Thursday, December 05, 2002

Howell Raines's critics get to howl. It's ironic that longstanding conservative criticism of New York Times executive editor Howell Raines has come to a head at the exact moment that liberals are finally beginning to speak up about the conservative media.

In recent weeks the Times has mounted a relentless, and incredibly boring, crusade to force the Augusta National golf club to admit women. Newsweek's Seth Mnookin reports all the messy details, going so far as to quote an anonymous staff member as saying that Raines is "in danger of losing the building."

Now we learn that Times managing editor Gerald Boyd -- perhaps acting on Raines's order, perhaps not -- killed two sports columns that took issue with Raines's anti-Augusta crusade. Romenesko has all the dirt, including a defensive, self-serving memo from Boyd.

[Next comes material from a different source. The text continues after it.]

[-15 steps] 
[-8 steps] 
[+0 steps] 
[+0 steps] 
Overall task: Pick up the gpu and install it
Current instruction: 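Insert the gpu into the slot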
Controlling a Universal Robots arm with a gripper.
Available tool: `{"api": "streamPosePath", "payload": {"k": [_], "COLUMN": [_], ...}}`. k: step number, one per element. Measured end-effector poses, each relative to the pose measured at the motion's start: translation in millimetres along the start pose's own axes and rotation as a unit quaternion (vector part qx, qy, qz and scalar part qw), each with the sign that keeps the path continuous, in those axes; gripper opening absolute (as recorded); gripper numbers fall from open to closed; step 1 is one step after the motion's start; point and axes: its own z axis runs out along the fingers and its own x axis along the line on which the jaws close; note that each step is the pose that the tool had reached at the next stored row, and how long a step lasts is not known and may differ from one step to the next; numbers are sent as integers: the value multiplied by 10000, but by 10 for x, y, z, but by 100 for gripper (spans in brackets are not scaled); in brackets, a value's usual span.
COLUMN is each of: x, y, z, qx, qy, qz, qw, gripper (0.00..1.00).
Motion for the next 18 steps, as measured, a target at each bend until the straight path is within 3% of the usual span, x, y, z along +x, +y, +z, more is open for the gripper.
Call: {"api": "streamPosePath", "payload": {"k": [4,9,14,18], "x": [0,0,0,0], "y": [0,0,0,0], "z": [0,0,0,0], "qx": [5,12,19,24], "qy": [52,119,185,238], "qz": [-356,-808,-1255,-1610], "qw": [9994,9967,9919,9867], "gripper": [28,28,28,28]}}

Almost from the moment that Raines was elevated from editorial-page editor to executive editor, just before 9/11, conservatives such as Andrew Sullivan, as well as a few moderates such as Mickey Kaus, have railed against his supposed liberal bias on issues ranging from welfare reform to the Bush administration's regime-change policy with regard to Iraq.

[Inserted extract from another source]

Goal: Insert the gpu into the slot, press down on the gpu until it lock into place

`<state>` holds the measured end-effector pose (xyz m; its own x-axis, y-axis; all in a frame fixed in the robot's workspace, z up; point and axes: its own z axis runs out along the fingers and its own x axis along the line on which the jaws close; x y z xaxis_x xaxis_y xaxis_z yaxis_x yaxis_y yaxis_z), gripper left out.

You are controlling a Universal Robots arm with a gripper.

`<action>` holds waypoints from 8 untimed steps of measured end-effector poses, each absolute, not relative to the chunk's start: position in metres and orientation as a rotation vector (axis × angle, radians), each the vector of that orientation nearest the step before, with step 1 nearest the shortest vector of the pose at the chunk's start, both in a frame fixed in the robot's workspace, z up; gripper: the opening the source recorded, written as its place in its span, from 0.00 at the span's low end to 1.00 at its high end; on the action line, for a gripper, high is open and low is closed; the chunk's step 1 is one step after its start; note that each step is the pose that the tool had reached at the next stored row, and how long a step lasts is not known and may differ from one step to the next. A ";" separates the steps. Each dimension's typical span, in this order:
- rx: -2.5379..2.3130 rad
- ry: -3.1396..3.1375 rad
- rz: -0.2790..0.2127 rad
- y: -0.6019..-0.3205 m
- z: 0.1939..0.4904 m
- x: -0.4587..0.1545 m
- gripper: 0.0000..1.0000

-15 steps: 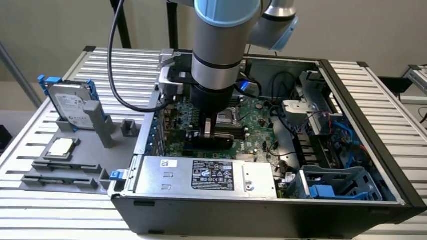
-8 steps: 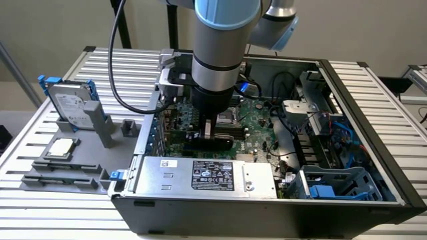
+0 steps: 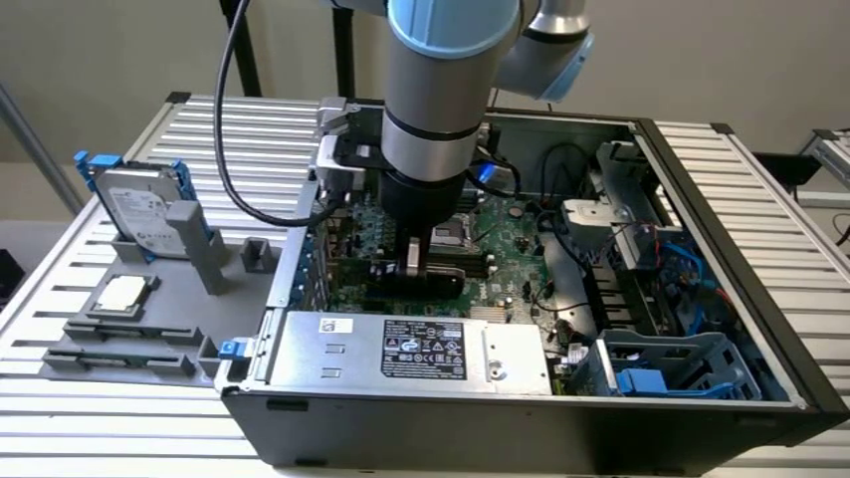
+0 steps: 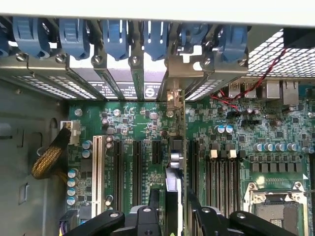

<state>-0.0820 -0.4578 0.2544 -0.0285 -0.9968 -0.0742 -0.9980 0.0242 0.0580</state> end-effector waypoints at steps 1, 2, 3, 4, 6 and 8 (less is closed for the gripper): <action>-2.181 2.239 0.146 -0.458 0.259 -0.082 0.34; -2.181 2.239 0.146 -0.458 0.264 -0.082 0.34; -2.181 2.239 0.146 -0.458 0.268 -0.082 0.34; -2.181 2.239 0.146 -0.458 0.273 -0.082 0.34; -2.181 2.239 0.146 -0.458 0.282 -0.082 0.34; -2.181 2.239 0.146 -0.458 0.286 -0.084 0.34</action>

Of course, the Times has always been the house organ of what Richard Nixon used to call the Eastern liberal establishment. But the Times' brand of liberalism was always polite, respectful, and not particularly ideological. Under Raines, the critics charge, that liberalism has become harsher and more confrontational.

Former Globe columnist (and Bush cousin) John Ellis has gone so far as to argue that this new liberalism may even be good for business, as the media marketplace may be changing from one that rewarded objectivity (always a dubious concept) to one that favors different ideological flavors for different audiences. (Ellis notes that those are merely the views of a Smith Barney analyst he'd talked to, and that he's not completely convinced.)

Recently the mediasphere has been abuzz with the revelation that Fox News chairman Roger Ailes has functioned essentially as a political consultant to George W. Bush, and with Al Gore's interview with the New York Observer, in which he accurately described the relationship between the Republican National Committee and such conservative news organizations as Fox, the Washington Times, and Rush Limbaugh's radio program.

But it looks like conservatives have managed to change the conversation once again. It's too bad that Raines himself deserves much of the blame.